Particularly for big titles, there’s fierce competition to have your review out as soon as possible. Your article releasing first means you get the first views and you start building momentum before your competitors. Even with ideal publisher embargoes and early access review copies, the pressure is on and time is short. For games like Nier with playtimes upwards of 40+ hours, the job is that much harder.

Which brings up an interesting point: how much playtime is enough to review a game?

This is a question that no other medium has had to face. Watching a movie once offers the viewer the complete experience, usually lasting several hours at most. You can begin your book review when you finished its story. Don’t get me wrong, many games, particularly those with clear linear story progression, make it obvious when you finished. But what about other genres?

Roguelikes, sandboxes, MMOs, multiplayer and party games all sport potentially limitless play times. How much time is enough to say something is bad? How much of the game depends on the people you’re playing with? Should the player base be taken into account when rating the game itself? If the reviewer hates the game, does that mean it deserves a bad review? What if a rare glitch ruins the reviewer’s playthrough, but is patched upon release? Such questions bring into mind various review scandals, specifically IGN’s reviews of “Prey” or “Pokemon Omega Ruby and Alpha Sapphire.”

Some of these issues can be addressed when splitting a numerical rating into categories. Spare the designers and composers for a messy programming glitch, or praise the player base for making a mediocre game great. Or take Kotaku’s approach: remove the number rating entirely, and let the reviewer express these nuances in their article. In either case, understanding the journalist as an individual, with a set of preferences just like everyone else, helps readers identify the voices and critics they trust, rather than blindly following numbers promoted by faceless businesses.

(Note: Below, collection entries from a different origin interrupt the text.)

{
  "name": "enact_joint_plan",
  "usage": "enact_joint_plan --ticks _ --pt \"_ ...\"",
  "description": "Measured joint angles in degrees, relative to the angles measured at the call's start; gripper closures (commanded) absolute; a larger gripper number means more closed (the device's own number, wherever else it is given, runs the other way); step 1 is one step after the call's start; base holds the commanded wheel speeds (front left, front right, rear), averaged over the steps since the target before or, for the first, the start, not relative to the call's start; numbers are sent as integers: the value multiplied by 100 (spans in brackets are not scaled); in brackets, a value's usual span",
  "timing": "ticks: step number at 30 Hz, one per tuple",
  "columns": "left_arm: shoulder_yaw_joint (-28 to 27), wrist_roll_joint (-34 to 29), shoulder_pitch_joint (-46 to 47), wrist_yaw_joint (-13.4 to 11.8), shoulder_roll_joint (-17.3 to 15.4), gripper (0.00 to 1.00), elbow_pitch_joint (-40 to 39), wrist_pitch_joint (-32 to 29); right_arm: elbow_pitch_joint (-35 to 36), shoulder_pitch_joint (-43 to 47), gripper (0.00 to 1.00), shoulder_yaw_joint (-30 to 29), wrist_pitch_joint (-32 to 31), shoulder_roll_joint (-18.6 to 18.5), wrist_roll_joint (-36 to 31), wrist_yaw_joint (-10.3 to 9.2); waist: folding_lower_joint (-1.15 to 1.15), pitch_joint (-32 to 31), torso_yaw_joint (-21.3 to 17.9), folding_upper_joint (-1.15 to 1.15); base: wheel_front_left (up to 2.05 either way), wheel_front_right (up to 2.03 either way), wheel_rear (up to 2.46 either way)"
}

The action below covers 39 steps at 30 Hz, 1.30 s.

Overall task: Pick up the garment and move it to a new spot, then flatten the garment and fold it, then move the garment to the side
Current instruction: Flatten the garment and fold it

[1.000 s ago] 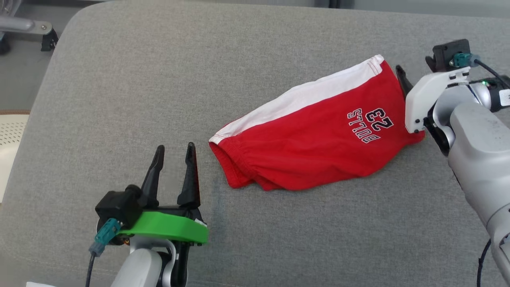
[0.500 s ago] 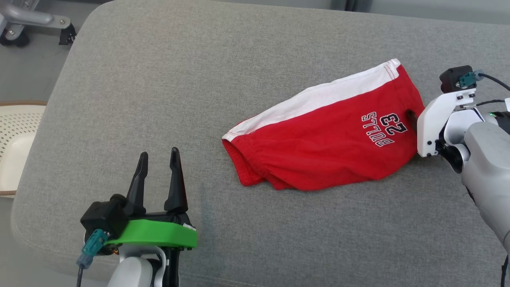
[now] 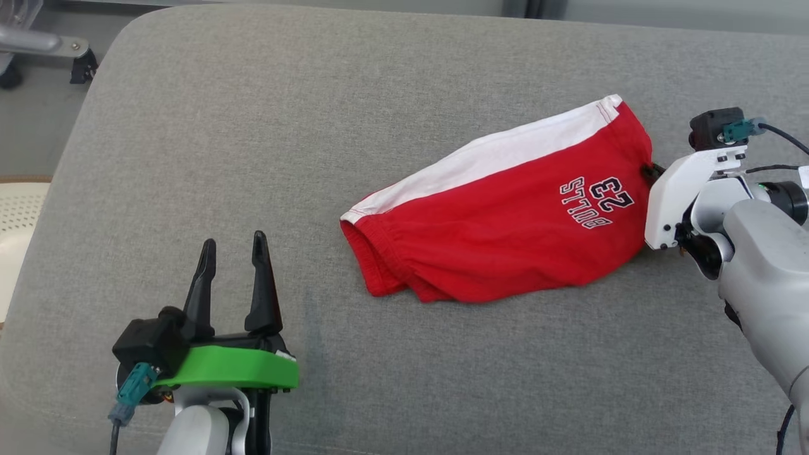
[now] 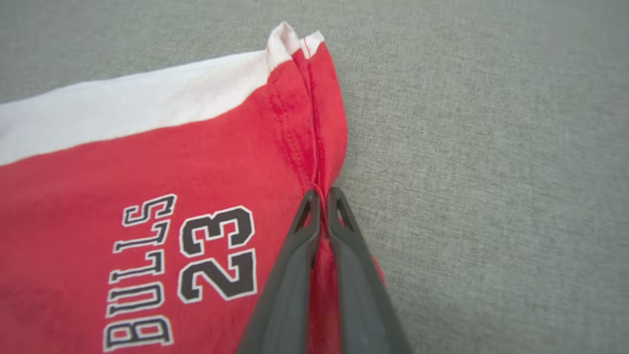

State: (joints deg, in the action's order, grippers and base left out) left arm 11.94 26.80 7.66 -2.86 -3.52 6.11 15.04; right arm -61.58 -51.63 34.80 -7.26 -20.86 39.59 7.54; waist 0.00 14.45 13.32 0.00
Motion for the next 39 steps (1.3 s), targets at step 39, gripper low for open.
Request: enact_joint_plan --ticks 39 --pt "-227 -129 -181 26 3 0 120 0 1148 1007 100 -82 1878 1027 133 -2 0 -704 -1016 0 0 0 0"
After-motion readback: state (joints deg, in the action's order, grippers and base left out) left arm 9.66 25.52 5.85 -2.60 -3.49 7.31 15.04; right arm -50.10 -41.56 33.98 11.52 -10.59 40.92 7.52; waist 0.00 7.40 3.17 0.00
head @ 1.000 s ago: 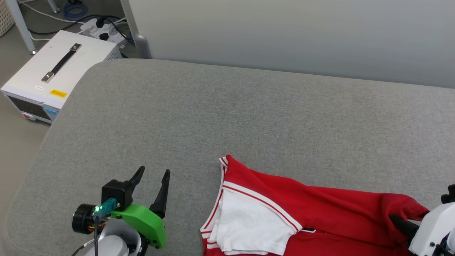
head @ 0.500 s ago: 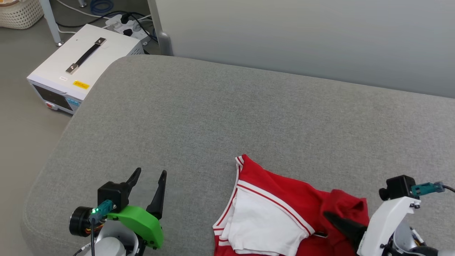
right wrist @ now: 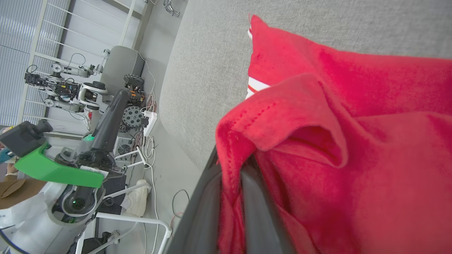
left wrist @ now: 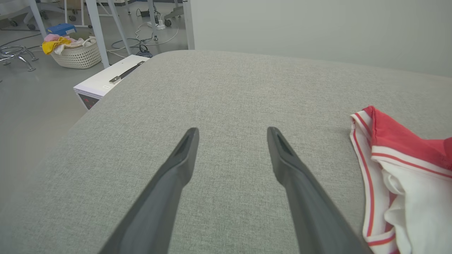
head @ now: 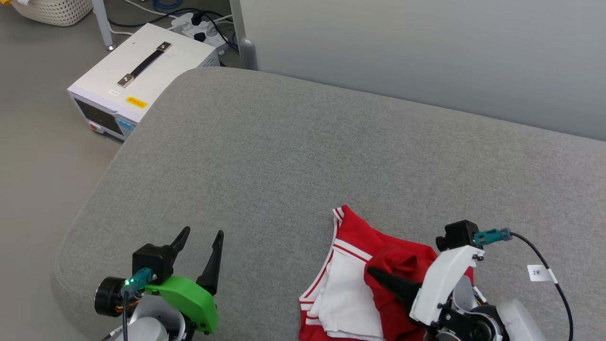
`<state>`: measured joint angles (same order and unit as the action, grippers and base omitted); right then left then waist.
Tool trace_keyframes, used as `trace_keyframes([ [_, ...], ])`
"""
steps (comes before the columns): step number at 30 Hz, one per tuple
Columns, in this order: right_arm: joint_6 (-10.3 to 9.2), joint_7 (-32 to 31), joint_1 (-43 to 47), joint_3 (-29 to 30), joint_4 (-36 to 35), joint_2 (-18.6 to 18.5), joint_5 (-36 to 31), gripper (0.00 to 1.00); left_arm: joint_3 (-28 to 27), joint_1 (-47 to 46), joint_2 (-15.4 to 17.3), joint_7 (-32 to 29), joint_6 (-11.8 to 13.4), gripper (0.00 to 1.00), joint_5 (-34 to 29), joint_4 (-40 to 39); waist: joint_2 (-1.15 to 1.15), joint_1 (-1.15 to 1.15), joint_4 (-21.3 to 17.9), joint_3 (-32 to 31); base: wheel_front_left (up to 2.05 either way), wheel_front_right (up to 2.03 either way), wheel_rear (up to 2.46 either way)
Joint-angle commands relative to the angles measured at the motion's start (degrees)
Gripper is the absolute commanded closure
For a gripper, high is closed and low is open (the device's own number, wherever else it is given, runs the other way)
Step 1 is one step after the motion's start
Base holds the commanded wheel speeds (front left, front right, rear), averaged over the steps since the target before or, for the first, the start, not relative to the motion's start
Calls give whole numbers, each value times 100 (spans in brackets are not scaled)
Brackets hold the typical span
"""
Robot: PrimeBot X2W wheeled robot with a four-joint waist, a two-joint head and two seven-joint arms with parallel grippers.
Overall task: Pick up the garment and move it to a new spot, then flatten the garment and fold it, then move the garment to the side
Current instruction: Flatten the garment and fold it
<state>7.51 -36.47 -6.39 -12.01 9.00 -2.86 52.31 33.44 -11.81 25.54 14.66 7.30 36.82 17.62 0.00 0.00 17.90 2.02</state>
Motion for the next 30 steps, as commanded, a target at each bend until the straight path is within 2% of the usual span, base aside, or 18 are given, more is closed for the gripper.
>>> trace_keyframes([
  [1,-2,191,-247,-202,275,-2,40,100,-19,28,-26,33,-24,0,-81,22,0,0,88,-1,0,0,0],
  [5,-2,509,-514,-439,803,-2,28,100,-21,34,-40,34,-36,0,-89,44,0,0,151,6,0,0,0],
  [6,-2,603,-595,-486,966,-2,-55,95,-17,33,-47,34,-41,0,-93,52,0,0,166,10,0,0,0],
  [7,-2,687,-657,-511,1092,-2,-146,51,-13,31,-54,34,-44,0,-95,58,0,0,176,12,0,0,0],
  [8,-2,773,-726,-542,1246,-2,-241,0,-7,26,-62,34,-49,0,-99,65,0,0,187,11,0,0,0],
  [11,-2,932,-862,-684,1482,-2,-273,0,5,21,-75,34,-58,0,-101,88,0,0,203,-1,0,0,0],
  [18,-2,1078,-1050,-1198,1355,-2,567,0,-8,54,-52,34,-33,0,-90,97,0,0,127,-96,0,0,0],
  [21,-2,1201,-1203,-1253,1328,-2,634,0,-5,68,-52,34,-21,0,-87,64,0,0,50,-128,0,0,0],
  [25,-2,1384,-1452,-1029,1333,-2,84,0,-31,73,-71,34,-15,0,-96,-54,0,0,-77,-140,0,0,0],
  [27,-2,1481,-1574,-909,1183,-29,-607,0,-92,79,-97,34,-12,0,-96,-157,0,0,-156,-127,0,0,0],
  [30,-2,1683,-1606,-726,791,-334,-1600,0,-229,94,-147,34,-9,0,-146,-334,0,0,-279,-117,0,0,0],
])
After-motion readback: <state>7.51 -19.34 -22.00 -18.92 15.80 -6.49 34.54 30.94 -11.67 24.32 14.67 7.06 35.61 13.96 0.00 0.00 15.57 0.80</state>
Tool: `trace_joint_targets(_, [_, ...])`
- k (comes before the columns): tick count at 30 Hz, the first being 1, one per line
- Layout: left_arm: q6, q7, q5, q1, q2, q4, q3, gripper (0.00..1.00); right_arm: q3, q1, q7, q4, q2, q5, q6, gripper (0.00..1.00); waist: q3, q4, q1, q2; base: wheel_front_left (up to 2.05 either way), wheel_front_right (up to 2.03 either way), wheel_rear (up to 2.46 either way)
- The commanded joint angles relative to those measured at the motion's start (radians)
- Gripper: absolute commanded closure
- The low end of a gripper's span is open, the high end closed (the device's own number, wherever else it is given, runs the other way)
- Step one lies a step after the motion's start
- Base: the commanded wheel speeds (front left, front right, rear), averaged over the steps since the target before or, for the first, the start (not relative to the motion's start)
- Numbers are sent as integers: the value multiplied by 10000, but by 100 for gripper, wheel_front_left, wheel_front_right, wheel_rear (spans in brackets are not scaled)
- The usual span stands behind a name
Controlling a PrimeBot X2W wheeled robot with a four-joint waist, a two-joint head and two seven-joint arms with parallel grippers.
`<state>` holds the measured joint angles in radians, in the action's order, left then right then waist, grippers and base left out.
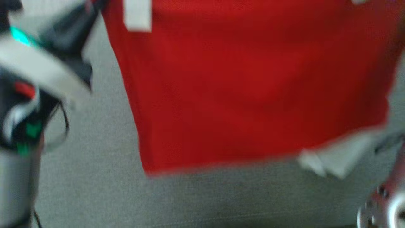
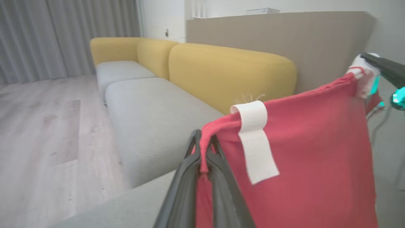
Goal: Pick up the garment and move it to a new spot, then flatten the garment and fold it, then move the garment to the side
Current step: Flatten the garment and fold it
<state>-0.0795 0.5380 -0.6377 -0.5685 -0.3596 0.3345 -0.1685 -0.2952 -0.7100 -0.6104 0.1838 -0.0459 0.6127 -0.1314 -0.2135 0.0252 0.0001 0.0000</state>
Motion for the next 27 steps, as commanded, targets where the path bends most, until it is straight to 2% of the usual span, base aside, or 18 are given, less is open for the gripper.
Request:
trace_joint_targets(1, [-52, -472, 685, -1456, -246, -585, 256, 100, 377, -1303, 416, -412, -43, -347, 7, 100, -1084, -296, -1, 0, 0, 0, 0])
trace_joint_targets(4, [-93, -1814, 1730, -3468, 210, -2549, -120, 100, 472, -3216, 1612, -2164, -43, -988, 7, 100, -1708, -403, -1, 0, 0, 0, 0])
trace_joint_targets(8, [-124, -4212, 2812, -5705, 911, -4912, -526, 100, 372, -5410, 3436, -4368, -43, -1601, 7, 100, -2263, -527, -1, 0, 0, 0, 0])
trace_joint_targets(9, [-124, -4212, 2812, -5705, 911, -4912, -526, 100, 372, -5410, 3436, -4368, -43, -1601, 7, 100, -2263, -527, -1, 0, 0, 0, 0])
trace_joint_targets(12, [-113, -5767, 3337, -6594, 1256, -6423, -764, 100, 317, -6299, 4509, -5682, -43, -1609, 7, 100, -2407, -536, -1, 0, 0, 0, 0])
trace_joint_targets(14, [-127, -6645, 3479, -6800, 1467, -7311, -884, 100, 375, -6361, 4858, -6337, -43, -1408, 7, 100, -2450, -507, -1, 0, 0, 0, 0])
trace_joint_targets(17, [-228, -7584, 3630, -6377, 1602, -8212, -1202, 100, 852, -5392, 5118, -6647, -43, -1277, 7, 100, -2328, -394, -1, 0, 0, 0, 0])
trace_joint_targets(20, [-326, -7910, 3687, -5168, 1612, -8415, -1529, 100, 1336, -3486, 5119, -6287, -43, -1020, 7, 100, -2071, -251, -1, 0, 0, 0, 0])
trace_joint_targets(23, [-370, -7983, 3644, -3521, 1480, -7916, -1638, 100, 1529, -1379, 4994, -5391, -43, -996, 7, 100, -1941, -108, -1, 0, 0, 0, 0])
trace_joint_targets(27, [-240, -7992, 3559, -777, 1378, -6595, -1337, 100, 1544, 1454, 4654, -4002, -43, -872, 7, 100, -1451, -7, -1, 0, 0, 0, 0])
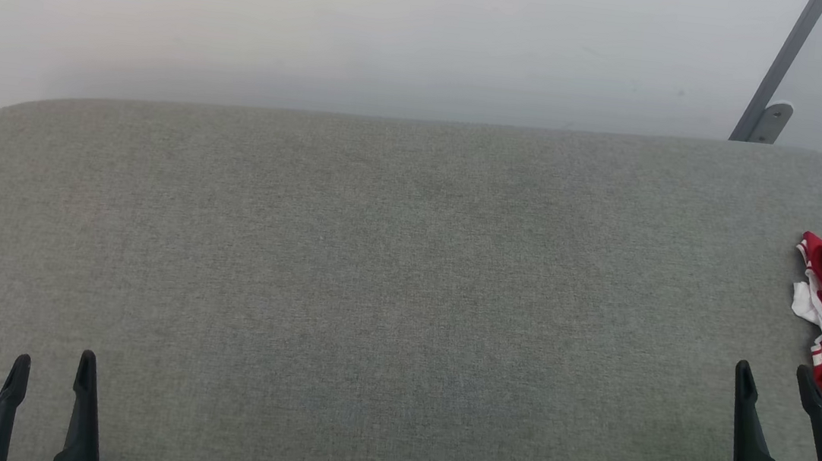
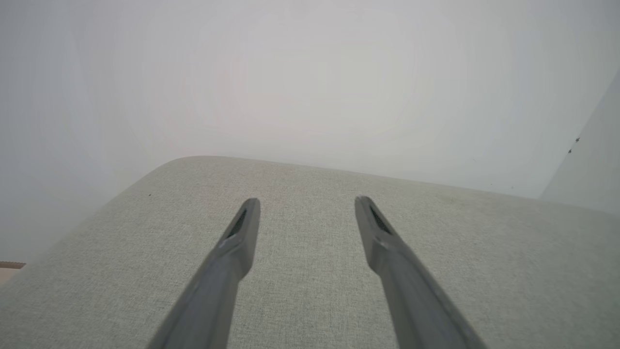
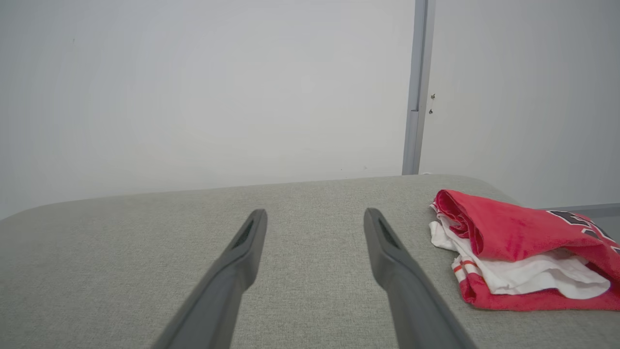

At the end of the day, journalism comes with obstacles, from capitalistic corruption to objectivity, and the entertainment business is no different. So think twice the next time you see a three star rating, or a 7 out of 10. Get to know the critics you listen to and think about how much weight their opinion holds. If you don’t, you might miss out on the next cult classic.

Alexander Schmidt is a fourth-year student majoring in English with a minor in communications studies. ✉ AS849426@wcupa.edu.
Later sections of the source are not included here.